9 603 kilomètres, la fuite vers l’enfer.

                                                               


 Par Robert Laplante

Nous fûmes secoués par les photos, nous montrant les cadavres du petit Syrien Aylan Kurdi et de son frère, noyés en tentant de rejoindre la Grèce, porte d’entrée de l’Europe. Cette Europe porteuse d’espoir d’une vie meilleure pour les damnés de la terre. Une vie peut-être pas parfaite, mais sans aucun doute meilleure que celle que leur proposait leur Syrie natale, déchirée depuis 2011 par une interminable guerre civile. Le martyr du petit bonhomme a rapidement fait le tour de l’Occident et est devenu le symbole du drame que vivent ceux qui un jour ont décidé de quitter la misère et la violence de leurs pays d’origine pour tenter de se refaire une nouvelle vie dans un Eldorado lointain.

Adil a 12 ans. Avec son cousin Shafi, âgé de 14 ans il fuit son Afghanistan pour échapper aux talibans qui voulaient en faire une bombe humaine. Pour les deux adolescents, un voyage sans retour commence au cœur de l’enfer. Le même enfer qu’ils voulaient fuir lorsqu’ils étaient chez eux. Parce que quelques fois le pays de Cocagne peut s’avérer cruel et décevant.

Bande dessinée troublante, cette odyssée des deux enfants se veut un récit poignant à hauteur d’adolescent. Celui de deux enfants qui vivent une situation difficilement imaginable pour les Occidentaux, tant elle est loin de notre réalité. 

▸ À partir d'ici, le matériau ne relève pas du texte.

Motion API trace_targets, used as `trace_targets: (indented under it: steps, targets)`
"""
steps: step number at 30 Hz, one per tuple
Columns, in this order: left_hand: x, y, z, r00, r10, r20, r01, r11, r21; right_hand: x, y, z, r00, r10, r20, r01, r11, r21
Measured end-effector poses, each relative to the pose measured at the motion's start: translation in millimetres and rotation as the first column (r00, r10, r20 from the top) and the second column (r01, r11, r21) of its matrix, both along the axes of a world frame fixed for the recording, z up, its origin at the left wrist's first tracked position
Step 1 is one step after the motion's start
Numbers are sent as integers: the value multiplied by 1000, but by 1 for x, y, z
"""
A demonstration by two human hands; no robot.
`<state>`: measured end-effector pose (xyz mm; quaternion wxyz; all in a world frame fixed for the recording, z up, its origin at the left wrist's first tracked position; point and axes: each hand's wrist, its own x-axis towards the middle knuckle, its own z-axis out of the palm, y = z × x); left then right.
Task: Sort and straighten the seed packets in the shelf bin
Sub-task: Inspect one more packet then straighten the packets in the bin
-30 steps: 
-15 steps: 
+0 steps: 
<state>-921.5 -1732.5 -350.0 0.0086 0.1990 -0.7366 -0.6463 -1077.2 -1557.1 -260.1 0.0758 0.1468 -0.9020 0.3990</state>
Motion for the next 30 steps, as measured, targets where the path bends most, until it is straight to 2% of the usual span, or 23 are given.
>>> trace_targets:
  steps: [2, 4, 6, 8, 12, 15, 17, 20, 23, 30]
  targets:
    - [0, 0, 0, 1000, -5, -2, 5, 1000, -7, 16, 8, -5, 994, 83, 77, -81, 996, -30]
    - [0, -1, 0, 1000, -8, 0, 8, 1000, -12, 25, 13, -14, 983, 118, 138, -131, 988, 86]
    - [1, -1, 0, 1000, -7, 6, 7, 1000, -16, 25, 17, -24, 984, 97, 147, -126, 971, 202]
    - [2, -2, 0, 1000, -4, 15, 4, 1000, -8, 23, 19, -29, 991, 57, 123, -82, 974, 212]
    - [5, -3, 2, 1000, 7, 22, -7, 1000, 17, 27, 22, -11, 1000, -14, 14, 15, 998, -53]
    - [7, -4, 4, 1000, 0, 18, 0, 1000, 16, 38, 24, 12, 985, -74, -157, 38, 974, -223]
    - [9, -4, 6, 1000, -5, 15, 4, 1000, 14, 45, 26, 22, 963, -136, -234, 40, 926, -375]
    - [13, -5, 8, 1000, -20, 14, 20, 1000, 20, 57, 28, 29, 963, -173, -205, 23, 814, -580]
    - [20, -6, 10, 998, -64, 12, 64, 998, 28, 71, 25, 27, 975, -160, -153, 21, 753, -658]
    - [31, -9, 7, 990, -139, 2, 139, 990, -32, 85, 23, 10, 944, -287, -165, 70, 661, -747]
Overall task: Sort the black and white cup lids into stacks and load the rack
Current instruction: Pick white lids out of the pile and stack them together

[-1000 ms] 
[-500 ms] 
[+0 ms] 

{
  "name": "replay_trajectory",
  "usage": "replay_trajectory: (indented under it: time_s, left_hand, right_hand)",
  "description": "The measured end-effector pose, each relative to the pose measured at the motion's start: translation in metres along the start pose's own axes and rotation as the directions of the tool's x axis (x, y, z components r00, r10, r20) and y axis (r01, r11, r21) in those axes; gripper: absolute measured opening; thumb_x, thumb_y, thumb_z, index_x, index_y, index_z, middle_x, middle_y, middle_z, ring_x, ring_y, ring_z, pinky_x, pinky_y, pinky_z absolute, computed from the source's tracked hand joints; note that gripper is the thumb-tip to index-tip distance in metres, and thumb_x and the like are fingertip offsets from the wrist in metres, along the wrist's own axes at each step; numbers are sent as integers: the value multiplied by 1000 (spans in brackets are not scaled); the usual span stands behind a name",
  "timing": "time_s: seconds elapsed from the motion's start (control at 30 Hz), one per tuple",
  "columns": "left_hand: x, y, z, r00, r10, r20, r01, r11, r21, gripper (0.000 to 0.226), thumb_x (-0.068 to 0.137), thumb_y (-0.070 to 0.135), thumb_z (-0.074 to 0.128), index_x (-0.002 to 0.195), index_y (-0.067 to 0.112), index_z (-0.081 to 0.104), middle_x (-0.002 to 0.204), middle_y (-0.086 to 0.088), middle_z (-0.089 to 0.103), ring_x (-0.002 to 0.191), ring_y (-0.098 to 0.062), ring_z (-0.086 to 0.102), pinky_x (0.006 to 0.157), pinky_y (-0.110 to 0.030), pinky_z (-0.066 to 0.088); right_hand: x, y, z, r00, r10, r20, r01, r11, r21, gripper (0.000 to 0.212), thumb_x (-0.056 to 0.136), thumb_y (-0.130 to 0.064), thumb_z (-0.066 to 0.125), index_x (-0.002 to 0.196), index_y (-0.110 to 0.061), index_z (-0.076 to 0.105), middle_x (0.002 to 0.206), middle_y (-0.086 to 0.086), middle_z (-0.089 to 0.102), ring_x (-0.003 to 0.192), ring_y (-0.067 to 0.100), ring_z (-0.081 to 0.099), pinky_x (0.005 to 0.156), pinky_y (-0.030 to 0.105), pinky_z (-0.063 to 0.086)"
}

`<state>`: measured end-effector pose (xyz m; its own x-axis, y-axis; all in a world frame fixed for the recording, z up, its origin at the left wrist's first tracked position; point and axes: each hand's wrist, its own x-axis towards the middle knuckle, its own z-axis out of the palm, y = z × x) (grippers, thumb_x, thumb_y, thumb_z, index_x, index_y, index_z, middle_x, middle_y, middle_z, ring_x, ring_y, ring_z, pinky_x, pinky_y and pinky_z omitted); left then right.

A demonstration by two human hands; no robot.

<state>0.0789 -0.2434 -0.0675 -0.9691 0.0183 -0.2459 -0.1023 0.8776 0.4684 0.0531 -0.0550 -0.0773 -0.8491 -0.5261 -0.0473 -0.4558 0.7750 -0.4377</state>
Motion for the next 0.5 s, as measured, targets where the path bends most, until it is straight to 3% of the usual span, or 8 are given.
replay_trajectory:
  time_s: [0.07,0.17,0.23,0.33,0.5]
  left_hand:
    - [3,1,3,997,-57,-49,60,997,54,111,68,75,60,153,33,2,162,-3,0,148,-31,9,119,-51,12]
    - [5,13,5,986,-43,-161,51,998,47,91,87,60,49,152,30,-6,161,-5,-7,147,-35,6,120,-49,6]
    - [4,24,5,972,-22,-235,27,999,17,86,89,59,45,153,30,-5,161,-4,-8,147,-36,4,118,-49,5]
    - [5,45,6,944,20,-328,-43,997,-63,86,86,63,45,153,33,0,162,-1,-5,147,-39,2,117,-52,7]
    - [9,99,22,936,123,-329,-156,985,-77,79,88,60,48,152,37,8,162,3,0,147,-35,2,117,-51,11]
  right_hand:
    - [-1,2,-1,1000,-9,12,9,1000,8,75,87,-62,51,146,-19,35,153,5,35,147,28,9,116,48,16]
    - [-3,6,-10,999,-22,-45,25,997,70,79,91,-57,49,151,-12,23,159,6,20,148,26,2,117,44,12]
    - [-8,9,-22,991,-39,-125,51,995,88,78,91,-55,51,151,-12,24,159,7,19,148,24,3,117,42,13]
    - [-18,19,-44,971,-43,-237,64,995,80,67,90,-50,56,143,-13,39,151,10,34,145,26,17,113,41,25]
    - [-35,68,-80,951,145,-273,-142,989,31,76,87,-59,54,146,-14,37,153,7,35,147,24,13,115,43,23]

Et même si le destin des deux cousins ressemble à ce qu’on a pu voir dans plusieurs reportages écrits ou télévisuels, il reste que le sort des réfugiés n’est souvent qu’une affaire de statistiques déshumanisées. Des statistiques qui alimentent les agendas idéologiques et politiques de certains organismes et de certains politiciens. Mais derrière ces chiffres on trouve des humains qui se sont vu confisquer leur humanité, qui n’ont pas souvent la parole. Une parole que nous devons leur redonner. Ce que fait : 9 603 kilomètres.

 

 

Mis en mot par Stéphane Marchetti et superbement illustré par Cyrille Pomès, 9 603 kilomètres est aussi une bande dessinée sur le courage, mais aussi les espoirs déçus. Une bande dessinée qui remet en question nos comportements et nos regards un peu froids, un peu insensibles. Ceux que nous portons ou que certains portent quelques fois sur eux pour toutes sortes de raisons.

Les auteurs, comme deux bons journalistes, suivent la traversée de ces deux adolescents en restituant ses moments les plus significatifs. Et c’est peut-être ce que je déplore le plus. J’avoue qu’à la conclusion j’étais insatisfait. J’avais l’impression qu’il me manquait des informations essentielles, que tout allait trop rapidement. J’aurais aimé que les auteurs fassent comme Fabien Toulmé. Dans L’Odyssée d’Hakim,

                                                        


il avait décidé que son histoire ne pouvait bien se raconter qu’en plusieurs volumes. Ce qui était à mon avis la seule stratégie possible pour nous faire vivre la détresse, les joies, les angoisses et les peurs de ces expatriés. Dommage parce qu’en adoptant la même méthode que Toulmé, Marchetti et Pomès auraient pu être encore plus efficaces.

J’aurais aussi aimé qu’on voie l’autre, ceux qui habitent les différents pays qu’ils traversent. Malheureusement, ils sont presque absents du récit. Et quand ils sont présents, le portrait qu’on en fait n’est pas toujours flatteur. Si Toulmé avait su éviter les pièges du manichéisme primaire, ce n’est pas le cas de nos deux auteurs.

Mais ces petits bémols ne doivent pas vous empêcher de lire cette bande dessinée. Une bédé de qualité qui donne un visage et une histoire à des gens qui ne sont pas que des statistiques.

Pomès, Marchetti, 9603 kilomètres, l’Odyssée de deux enfants. Futuropolis.